The Last of the Asiatic Lions

First it was the tigers in Rajasthan, and now its the turn of what's left of the Asiatic lion, a subspecies of the once upon a time was found from Greece to Central India. The lions in India began to disappear way in the the early 1900s. Hunting was, of course, rampant. But the bulk of the population suffered due to a backlash of a severe drought that hit the western part of the country. So severe was the problem that the lions took to hunting humans and that brought them in direct fire. It is said that the census counts for 1910 was a few dozen lions, though that could be a complete underestimation.

The last refuge for the Asiatic lion is the Gir Wildlife Sanctuary and National Park that covers about 1000 and the number of lions is estimated at about 300 individuals.

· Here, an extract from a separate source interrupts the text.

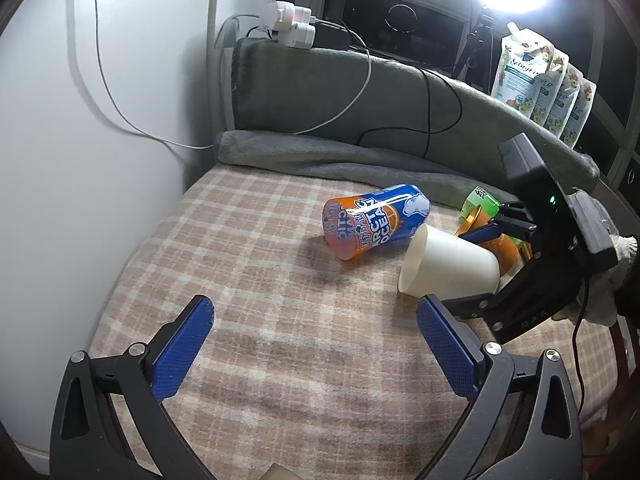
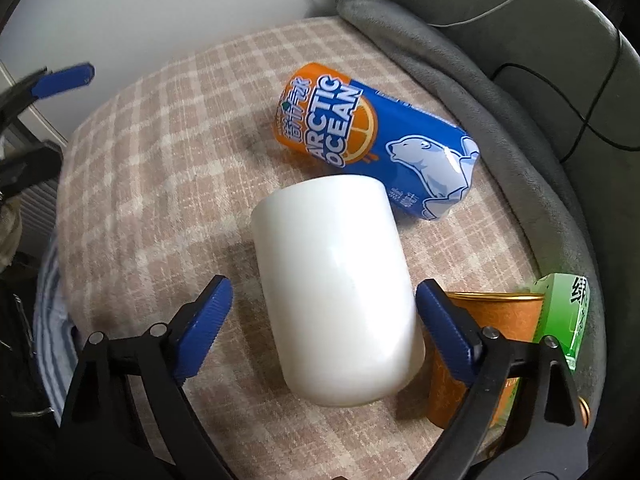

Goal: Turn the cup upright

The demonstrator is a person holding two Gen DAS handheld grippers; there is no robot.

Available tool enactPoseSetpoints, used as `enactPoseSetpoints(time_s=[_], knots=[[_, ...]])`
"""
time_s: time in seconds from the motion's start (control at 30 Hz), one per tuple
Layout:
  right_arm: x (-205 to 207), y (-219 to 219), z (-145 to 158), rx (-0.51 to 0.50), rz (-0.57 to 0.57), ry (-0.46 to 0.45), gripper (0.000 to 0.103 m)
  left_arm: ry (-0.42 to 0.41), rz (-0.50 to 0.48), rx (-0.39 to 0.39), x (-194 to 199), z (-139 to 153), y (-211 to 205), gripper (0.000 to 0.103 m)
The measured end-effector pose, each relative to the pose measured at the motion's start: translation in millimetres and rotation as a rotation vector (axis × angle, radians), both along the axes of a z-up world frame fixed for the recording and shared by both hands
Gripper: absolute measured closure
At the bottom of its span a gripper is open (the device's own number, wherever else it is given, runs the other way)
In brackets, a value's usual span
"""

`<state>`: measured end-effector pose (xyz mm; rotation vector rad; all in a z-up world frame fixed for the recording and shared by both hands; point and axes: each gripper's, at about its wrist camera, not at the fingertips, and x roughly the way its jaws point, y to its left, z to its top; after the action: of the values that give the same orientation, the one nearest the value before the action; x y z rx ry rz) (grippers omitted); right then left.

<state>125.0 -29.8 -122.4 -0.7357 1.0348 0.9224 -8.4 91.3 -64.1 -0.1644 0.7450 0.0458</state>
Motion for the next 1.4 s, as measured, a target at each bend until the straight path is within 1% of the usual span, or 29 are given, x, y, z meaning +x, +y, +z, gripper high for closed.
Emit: enactPoseSetpoints(time_s=[0.03,0.1,0.13,0.23,0.3,0.37,0.5,0.57,0.67,0.8,0.93,1.03,1.1,1.17,1.2,1.3,1.4], knots=[[0,1,-2,-0.009,-0.004,-0.005,0.012,0.001,0.0,-0.002,1,0,0,0.003],[3,1,-5,-0.021,-0.021,-0.005,0.02,0.005,0.001,-0.005,1,-1,1,0.004],[4,0,-5,-0.021,-0.028,0.0,0.02,0.007,0.001,-0.007,2,-1,1,0.004],[7,-1,-4,-0.009,-0.056,0.015,0.021,0.016,-0.002,-0.018,3,-4,2,0.005],[7,-2,-3,-0.004,-0.08,0.019,0.021,0.021,-0.005,-0.022,4,-5,2,0.008],[5,-2,-2,0.004,-0.098,0.026,0.021,0.021,-0.007,-0.026,4,-6,3,0.008],[-1,-10,1,0.041,-0.142,0.049,0.022,0.017,-0.009,-0.028,2,-5,2,0.009],[-3,-19,3,0.07,-0.188,0.069,0.022,0.013,-0.015,-0.031,1,-4,0,0.009],[-7,-36,9,0.133,-0.272,0.12,0.022,0.008,-0.027,-0.031,0,-2,-3,0.01],[-14,-60,10,0.219,-0.417,0.205,0.022,0.004,-0.052,-0.033,1,1,-11,0.011],[-24,-78,7,0.284,-0.536,0.27,0.022,0.01,-0.084,-0.054,3,0,-19,0.013],[-24,-87,5,0.35,-0.622,0.346,0.022,0.02,-0.114,-0.077,3,0,-27,0.014],[-27,-97,1,0.386,-0.684,0.402,0.022,0.027,-0.128,-0.089,2,-1,-31,0.015],[-29,-103,-5,0.408,-0.733,0.45,0.022,0.042,-0.142,-0.119,1,-2,-33,0.016],[-30,-108,-11,0.424,-0.773,0.495,0.022,0.05,-0.144,-0.136,1,-2,-34,0.016],[-33,-115,-22,0.456,-0.84,0.571,0.022,0.065,-0.149,-0.162,1,-4,-36,0.017],[-36,-120,-27,0.476,-0.873,0.588,0.022,0.072,-0.156,-0.156,0,-4,-40,0.018]])
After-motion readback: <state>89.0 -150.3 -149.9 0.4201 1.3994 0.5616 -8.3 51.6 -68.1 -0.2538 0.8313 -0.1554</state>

The first incident was a small report in the Times of India onthe 1st of April about the death of an adult lion and a cub. Though the deaths were put down as "natural causes", there is room for doubt. After all, I don't think the government would be too keen on extending the true cause for death. The next day another report told the public about an arrest of a poacher, and the news of the 3rd of April was the arrest of another 3.

Poaching of the lions began more than a month ago, but it came under the limelight only when the arrests were made. About 9 lions have died since early February this year. Considering the numbers of lions is so low, this could pronounce the doom for this subspecies, the only surviving population being in the little pocket of Gir.

The boundaries of Gir have no protection, and it has taken the death of a lot of wildlife in the area for the Gujarat government to wake up. Though arrests have been made and the extra forces deployed, it could be expected that it would take the unwarranted death of a few more lions and other wildlife for someone with the power to do something to wake up and smell the possible disappearance of another animal from this country.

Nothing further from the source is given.